• [Exercise description] Return nothing except the lines from the one that contains "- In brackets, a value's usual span" through the end of the material below, each exactly as given.

• [Dataset content]

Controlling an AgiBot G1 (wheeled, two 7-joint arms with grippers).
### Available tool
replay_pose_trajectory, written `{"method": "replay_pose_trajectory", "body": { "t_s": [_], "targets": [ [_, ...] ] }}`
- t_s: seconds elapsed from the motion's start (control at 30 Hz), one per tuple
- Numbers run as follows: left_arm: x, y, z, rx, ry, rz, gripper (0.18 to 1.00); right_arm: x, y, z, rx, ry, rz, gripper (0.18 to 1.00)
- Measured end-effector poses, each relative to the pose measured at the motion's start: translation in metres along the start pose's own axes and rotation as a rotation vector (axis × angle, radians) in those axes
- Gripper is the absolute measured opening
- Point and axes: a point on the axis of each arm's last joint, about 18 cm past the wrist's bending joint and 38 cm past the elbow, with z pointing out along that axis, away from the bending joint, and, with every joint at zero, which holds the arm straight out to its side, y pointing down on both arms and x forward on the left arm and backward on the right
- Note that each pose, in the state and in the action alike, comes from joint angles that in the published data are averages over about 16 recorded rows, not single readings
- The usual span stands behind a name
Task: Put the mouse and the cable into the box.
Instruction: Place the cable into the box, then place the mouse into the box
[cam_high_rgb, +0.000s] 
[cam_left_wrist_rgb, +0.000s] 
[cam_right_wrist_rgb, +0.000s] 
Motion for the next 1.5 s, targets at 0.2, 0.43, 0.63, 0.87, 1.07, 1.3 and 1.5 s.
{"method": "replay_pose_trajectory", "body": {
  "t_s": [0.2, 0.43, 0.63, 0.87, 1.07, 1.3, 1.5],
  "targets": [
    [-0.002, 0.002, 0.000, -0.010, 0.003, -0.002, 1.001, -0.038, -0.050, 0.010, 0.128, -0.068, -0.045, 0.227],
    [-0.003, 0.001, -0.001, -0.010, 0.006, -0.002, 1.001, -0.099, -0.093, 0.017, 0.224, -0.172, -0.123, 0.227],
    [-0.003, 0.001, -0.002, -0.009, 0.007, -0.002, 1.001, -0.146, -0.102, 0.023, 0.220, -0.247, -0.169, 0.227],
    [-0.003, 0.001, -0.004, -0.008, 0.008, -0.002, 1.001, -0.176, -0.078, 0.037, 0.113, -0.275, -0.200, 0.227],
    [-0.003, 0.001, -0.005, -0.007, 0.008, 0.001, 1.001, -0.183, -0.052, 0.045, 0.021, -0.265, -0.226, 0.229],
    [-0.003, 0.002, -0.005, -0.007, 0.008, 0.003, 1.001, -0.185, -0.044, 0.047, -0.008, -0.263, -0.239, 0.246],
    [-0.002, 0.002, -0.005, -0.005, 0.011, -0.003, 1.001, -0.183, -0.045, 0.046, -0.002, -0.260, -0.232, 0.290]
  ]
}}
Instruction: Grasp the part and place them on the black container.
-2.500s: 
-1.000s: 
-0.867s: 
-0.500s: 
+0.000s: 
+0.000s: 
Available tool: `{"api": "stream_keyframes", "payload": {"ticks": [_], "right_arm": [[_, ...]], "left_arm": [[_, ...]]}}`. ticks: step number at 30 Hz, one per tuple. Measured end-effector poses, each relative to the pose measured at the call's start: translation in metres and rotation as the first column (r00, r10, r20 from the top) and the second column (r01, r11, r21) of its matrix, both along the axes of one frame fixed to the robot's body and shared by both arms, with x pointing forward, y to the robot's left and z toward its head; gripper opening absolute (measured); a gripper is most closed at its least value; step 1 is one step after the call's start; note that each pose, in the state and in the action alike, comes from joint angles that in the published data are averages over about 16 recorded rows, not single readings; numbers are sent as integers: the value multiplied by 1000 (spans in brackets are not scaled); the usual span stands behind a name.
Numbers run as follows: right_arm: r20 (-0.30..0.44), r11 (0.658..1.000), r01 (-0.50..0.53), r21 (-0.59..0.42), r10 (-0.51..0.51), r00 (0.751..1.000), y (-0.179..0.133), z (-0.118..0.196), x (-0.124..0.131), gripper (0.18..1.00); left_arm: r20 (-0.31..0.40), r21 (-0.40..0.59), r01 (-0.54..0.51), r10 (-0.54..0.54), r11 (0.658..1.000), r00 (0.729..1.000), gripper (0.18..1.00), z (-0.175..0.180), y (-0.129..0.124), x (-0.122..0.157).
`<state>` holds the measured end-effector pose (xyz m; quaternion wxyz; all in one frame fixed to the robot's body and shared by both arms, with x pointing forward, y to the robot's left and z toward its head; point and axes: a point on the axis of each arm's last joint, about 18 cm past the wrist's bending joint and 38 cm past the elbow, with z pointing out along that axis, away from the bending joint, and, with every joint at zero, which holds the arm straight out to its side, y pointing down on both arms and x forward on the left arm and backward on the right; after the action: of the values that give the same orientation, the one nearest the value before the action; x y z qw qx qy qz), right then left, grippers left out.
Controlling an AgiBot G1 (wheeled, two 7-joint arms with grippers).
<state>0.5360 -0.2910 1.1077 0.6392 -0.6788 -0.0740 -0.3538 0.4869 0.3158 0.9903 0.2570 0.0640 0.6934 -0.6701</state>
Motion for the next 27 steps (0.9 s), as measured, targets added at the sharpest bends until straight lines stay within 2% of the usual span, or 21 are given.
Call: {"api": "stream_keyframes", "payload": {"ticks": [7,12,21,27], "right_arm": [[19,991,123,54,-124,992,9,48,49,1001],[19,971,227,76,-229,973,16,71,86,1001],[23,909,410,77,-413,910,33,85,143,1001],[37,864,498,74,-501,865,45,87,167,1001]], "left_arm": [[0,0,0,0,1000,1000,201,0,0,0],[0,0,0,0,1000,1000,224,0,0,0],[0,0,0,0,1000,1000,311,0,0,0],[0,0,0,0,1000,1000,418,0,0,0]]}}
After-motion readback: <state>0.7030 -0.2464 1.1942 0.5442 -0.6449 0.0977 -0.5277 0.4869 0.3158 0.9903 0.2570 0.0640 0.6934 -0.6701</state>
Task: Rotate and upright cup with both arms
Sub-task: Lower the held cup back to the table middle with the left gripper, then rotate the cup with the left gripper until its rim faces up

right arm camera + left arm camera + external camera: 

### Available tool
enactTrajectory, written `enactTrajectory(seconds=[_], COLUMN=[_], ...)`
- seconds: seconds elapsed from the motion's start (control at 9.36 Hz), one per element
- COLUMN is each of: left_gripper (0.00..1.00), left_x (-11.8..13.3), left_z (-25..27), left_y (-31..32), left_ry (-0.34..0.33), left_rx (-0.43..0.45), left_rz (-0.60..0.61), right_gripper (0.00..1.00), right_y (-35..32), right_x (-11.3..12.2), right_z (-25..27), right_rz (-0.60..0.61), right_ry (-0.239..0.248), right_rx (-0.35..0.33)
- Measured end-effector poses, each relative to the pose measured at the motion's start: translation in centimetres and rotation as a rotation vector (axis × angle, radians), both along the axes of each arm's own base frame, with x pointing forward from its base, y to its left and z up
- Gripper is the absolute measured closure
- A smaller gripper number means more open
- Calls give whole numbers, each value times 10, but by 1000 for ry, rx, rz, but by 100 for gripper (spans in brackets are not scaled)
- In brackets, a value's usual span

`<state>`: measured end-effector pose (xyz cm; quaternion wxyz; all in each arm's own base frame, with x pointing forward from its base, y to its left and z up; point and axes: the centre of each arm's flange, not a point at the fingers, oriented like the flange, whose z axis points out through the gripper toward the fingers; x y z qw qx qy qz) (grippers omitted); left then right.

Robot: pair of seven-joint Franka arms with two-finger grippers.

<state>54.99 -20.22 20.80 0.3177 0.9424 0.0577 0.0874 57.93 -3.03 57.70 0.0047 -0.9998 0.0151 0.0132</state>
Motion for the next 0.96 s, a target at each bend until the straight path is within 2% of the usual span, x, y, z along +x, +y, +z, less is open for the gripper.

• [Written answer]
- In brackets, a value's usual span

`<state>`: measured end-effector pose (xyz cm; quaternion wxyz; all in each arm's own base frame, with x pointing forward from its base, y to its left and z up; point and axes: the centre of each arm's flange, not a point at the fingers, oriented like the flange, whose z axis points out through the gripper toward the fingers; x y z qw qx qy qz) (grippers omitted); left then right.

Robot: pair of seven-joint Franka arms with two-finger grippers.

<state>54.99 -20.22 20.80 0.3177 0.9424 0.0577 0.0874 57.93 -3.03 57.70 0.0047 -0.9998 0.0151 0.0132</state>
Motion for the next 0.96 s, a target at each bend until the straight path is within 2% of the usual span, x, y, z along +x, +y, +z, less is open for the gripper.

That is the complete answer to the exercise.